I had decided that it was out of selfishness. That you only wanted to make yourself happy by having a child. I decided that I would never have children of my own. I thought it would be cruel to bring a being into a world where it risked experiencing so much pain, and I believed that it was selfless of me to not force a being to exist in a world that they did not wish to be born into. I guess at the time my views were somewhat pessimistic, but they were my views, nonetheless.

One day, I don’t know if you remember, but I asked you about it. I asked you why you had wanted to have children so bad, and why you thought that this world was a good one to raise children in. You told me that it was because of love. You wanted to experience the joys of being a mother, but more than that, you wanted to give me a chance to have that experience as well. You told me that the love that mothers bear their children, and the love that these children will grow to experience is worth all the pain that they risk facing in the world. You told me that in your mind, this love outweighed the all the possible negative experiences because love is a constant in life, and pain is not.

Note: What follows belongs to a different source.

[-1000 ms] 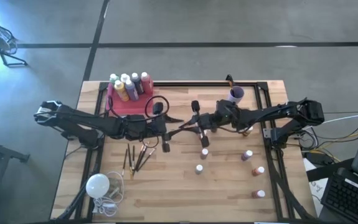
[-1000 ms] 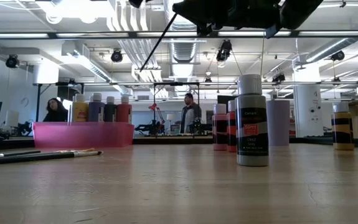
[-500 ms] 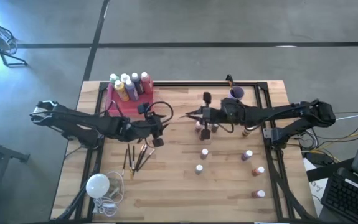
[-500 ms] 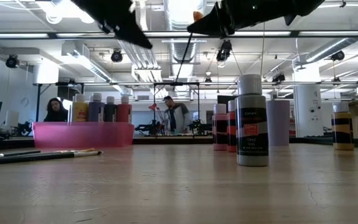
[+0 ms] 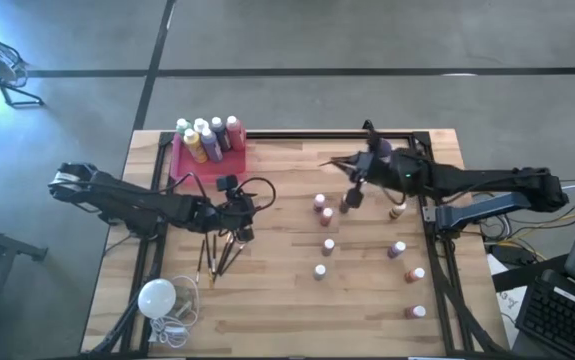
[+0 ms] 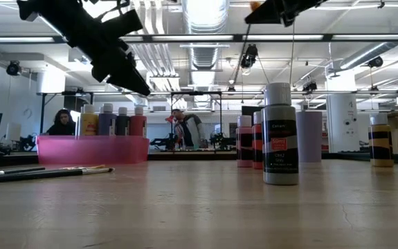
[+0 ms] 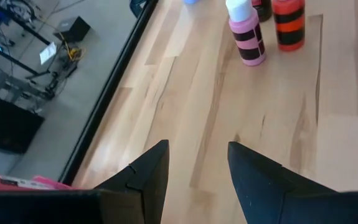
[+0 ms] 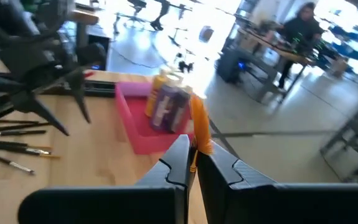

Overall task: Pick & Place Paint Supplies
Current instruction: Put the gold paint brush into the purple cup

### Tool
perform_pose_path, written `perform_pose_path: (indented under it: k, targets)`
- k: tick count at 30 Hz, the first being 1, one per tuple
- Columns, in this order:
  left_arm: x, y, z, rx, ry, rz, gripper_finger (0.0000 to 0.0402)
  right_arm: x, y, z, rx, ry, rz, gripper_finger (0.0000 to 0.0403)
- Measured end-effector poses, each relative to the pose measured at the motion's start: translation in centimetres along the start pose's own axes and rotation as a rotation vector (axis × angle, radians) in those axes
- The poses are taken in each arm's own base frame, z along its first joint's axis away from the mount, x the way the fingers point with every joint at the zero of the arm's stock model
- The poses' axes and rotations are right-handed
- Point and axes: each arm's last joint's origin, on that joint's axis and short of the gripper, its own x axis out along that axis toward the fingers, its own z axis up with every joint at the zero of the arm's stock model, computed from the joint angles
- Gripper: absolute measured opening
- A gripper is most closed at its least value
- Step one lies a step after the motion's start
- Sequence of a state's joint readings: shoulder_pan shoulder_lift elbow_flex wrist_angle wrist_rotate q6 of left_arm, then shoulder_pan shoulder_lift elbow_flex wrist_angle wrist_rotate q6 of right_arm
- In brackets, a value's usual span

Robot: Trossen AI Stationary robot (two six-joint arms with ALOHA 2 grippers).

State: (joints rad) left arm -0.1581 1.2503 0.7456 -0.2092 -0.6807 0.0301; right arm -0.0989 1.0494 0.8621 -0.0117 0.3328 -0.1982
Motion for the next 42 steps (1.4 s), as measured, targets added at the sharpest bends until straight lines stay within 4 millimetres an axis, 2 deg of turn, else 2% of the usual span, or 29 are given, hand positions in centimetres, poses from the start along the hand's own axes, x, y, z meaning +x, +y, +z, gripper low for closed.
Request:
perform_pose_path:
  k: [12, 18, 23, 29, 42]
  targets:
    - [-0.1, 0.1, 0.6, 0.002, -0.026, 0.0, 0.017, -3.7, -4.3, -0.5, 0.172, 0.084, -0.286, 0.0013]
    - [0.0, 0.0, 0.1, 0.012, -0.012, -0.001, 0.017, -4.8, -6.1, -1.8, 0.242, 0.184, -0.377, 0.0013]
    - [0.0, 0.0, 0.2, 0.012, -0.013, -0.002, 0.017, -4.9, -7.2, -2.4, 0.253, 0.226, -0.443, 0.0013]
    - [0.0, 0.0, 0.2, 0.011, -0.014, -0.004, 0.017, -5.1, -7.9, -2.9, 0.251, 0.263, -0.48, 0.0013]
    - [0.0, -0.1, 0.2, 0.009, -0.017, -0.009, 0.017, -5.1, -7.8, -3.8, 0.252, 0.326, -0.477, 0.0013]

And the truth is, Mom, maybe you changed my mind. Because despite my determination to never go through childbirth and despite my existentialist thoughts and despite all of my fear and worry, when I think of the life that I want to have, it is a life with kids in it. It is a life in which I can witness the love that my kids will experience, with parents who will adore them, grandparents who will spoil them, and cousins and siblings to play and grow up with. It is a life in which I recognize that we may experience pain, but I know that my children will always have people who love them and who will help them through hard experiences.

The truth is, I guess you were right. There is a lot of good in the world, and although one can choose to only look at the bad, the good typically far outweighs the bad, and the love that people find in life is what makes everything worth it.

Mom, you changed my perspective on the world, and I hope that some day I will be able to give you the grandchildren that you have always wanted.